Every line below that mentions the word "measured" should be copied out.
──────────
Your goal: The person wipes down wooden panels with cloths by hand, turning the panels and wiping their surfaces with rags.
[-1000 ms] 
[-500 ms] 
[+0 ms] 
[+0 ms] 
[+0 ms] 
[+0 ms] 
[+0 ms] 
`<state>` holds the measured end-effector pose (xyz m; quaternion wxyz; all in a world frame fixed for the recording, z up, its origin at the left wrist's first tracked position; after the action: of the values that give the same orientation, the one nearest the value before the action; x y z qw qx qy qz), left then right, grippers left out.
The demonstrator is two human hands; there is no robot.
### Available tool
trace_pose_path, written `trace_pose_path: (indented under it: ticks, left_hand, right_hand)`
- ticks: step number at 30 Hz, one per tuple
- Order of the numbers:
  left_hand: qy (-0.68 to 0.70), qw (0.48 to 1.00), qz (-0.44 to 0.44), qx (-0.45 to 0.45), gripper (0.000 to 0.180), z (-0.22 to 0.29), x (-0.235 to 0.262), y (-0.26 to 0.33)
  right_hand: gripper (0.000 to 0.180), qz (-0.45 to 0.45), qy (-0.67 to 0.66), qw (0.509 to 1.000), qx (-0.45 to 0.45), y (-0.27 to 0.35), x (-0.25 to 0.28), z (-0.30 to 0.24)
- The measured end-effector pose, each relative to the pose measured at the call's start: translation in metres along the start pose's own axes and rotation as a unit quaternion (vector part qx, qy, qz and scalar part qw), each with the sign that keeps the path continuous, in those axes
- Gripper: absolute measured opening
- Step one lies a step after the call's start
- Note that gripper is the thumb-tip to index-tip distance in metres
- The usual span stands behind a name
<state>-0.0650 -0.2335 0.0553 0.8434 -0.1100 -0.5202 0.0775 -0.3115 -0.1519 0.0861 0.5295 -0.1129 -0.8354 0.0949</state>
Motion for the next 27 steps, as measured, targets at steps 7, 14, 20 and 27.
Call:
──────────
• _Exercise result_:
`<state>` holds the measured end-effector pose (xyz m; quaternion wxyz; all in a world frame fixed for the recording, z up, its origin at the left wrist's first tracked position; after the action: of the values that give the same orientation, the one nearest the value before the action; x y z qw qx qy qz), left then right, grippers left out.
- The measured end-effector pose, each relative to the pose measured at the call's start: translation in metres along the start pose's own axes and rotation as a unit quaternion (vector part qx, qy, qz and scalar part qw), each with the sign that keeps the path continuous, in those axes
- Gripper: absolute measured opening
Motion for the next 27 steps, as measured, targets at steps 7, 14, 20 and 27.

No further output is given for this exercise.